(PROMPT):
The records below hold pictures; please leave those out and retype the rest exactly.

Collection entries

┌──

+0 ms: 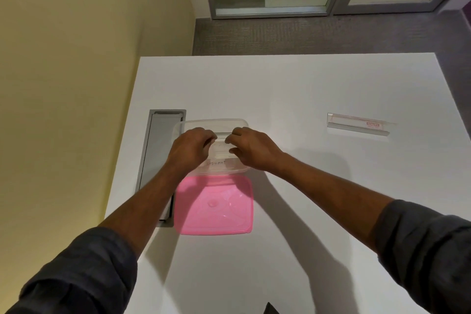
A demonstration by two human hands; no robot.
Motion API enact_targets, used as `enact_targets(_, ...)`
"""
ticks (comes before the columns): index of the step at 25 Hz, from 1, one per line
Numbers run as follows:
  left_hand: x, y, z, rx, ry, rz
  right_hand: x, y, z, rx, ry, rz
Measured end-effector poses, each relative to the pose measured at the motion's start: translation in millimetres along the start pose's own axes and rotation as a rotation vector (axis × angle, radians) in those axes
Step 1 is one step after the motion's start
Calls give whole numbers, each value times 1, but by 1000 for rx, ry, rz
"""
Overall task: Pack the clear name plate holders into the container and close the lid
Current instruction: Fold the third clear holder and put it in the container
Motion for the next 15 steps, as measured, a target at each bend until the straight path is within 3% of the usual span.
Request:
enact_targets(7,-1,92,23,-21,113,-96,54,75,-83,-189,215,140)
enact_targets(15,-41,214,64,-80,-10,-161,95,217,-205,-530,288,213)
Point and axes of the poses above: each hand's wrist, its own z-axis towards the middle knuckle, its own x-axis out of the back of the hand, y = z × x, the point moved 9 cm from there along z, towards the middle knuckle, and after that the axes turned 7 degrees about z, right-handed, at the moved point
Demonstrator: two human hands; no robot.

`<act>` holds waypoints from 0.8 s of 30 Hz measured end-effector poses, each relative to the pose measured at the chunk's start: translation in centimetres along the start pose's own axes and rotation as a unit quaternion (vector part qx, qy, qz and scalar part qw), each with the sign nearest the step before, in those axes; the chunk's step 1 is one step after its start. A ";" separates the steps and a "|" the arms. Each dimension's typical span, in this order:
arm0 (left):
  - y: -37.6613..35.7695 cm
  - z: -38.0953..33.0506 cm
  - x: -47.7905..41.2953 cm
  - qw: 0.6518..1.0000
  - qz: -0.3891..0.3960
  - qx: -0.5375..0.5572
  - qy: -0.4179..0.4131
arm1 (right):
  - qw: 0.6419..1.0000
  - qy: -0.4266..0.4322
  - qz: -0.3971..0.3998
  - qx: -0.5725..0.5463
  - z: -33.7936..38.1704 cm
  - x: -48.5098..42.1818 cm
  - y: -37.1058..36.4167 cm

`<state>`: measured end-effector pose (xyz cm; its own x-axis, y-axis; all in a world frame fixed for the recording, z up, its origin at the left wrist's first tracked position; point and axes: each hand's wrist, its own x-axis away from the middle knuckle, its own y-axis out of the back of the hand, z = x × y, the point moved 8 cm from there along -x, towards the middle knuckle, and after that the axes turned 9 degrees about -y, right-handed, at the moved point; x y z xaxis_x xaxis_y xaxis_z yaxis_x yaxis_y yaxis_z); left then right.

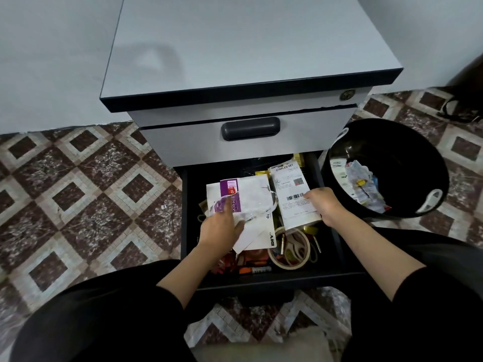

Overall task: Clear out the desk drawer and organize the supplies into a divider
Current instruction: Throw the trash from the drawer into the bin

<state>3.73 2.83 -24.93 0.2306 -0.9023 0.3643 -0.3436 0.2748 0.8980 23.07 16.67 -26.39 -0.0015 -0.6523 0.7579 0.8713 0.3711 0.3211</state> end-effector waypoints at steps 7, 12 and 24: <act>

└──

(TASK RESPONSE):
+0 ms: 
A demonstration by two human hands; no robot.
Motion API enact_targets, used as `enact_targets(_, ...)`
"""
ticks (comes before the columns): index of the step at 25 Hz, from 1, one per line
Numbers run as follows:
  left_hand: x, y, z, rx, ry, rz
  right_hand: x, y, z, rx, ry, rz
Measured end-effector poses, each relative to the pose measured at the motion's start: translation in millimetres along the start pose's own axes and rotation as a rotation vector (axis × angle, radians) in those axes
Step 1 is one step after the motion's start
Calls give whole numbers, each value times 1, but by 1000 for rx, ry, rz
"""
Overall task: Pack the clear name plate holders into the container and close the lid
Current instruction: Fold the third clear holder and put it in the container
Motion for the next 15 steps, as measured, a target at each bend until the straight path is within 3% of the usual span.
Request:
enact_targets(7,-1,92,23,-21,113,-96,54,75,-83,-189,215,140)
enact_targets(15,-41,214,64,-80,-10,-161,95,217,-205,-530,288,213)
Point and axes of the poses above: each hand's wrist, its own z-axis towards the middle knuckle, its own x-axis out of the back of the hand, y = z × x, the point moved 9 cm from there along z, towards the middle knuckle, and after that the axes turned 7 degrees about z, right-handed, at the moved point
Demonstrator: two human hands; no robot.

`<act>` holds waypoints from 0.8 s of 30 Hz measured end-effector poses, each relative to the pose measured at the chunk's start: translation in centimetres along the start pose's own axes and rotation as a unit quaternion (vector part qx, qy, qz and scalar part qw), each with the sign nearest the step before, in those axes; the chunk's step 1 is one step after its start. A ";" separates the steps and a "|" the arms. Each dimension's typical span, in this order:
arm0 (left):
  - y: -37.6613..35.7695 cm
  - z: -38.0953..33.0506 cm
  - x: -47.7905..41.2953 cm
  - qw: 0.6518..1.0000
  - qz: -0.3891..0.3960
  - qx: -0.5375..0.5572
  - qy: -0.4179..0.4131
arm1 (right):
  - qw: 0.6419..1.0000
  - qy: -0.4266..0.4322
  - qz: -0.3971..0.3998
  - qx: -0.5725..0.5463
  - z: -33.7936..38.1704 cm
  - x: -48.5098..42.1818 cm
  - y: -37.1058..36.4167 cm

`<state>`: measured end-effector pose (xyz cm; its own x-axis, y-axis; all in a world frame fixed for the recording, z up, its origin at the left wrist's first tracked position; point and axes: each hand's wrist, its own x-axis away from the middle knuckle, its own y-axis out of the back of the hand, z = x × y, the point moved 8 cm from there along -x, towards the middle knuckle, and after that the axes turned 9 degrees about -y, right-handed, at the moved point; x y z xaxis_x xaxis_y xaxis_z yaxis_x yaxis_y yaxis_z); left then right.


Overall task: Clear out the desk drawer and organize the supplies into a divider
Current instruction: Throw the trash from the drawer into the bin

<state>3.73 2.83 -24.93 0.2306 -0.9023 0.3643 -0.3436 0.2748 0.8980 23.07 16.67 -26.39 -0.0015 -0.6523 0.7579 0.8713 0.3711 0.3211</state> end-effector waypoints at steps 7, 12 and 24: <act>

No more output will be added to the exercise.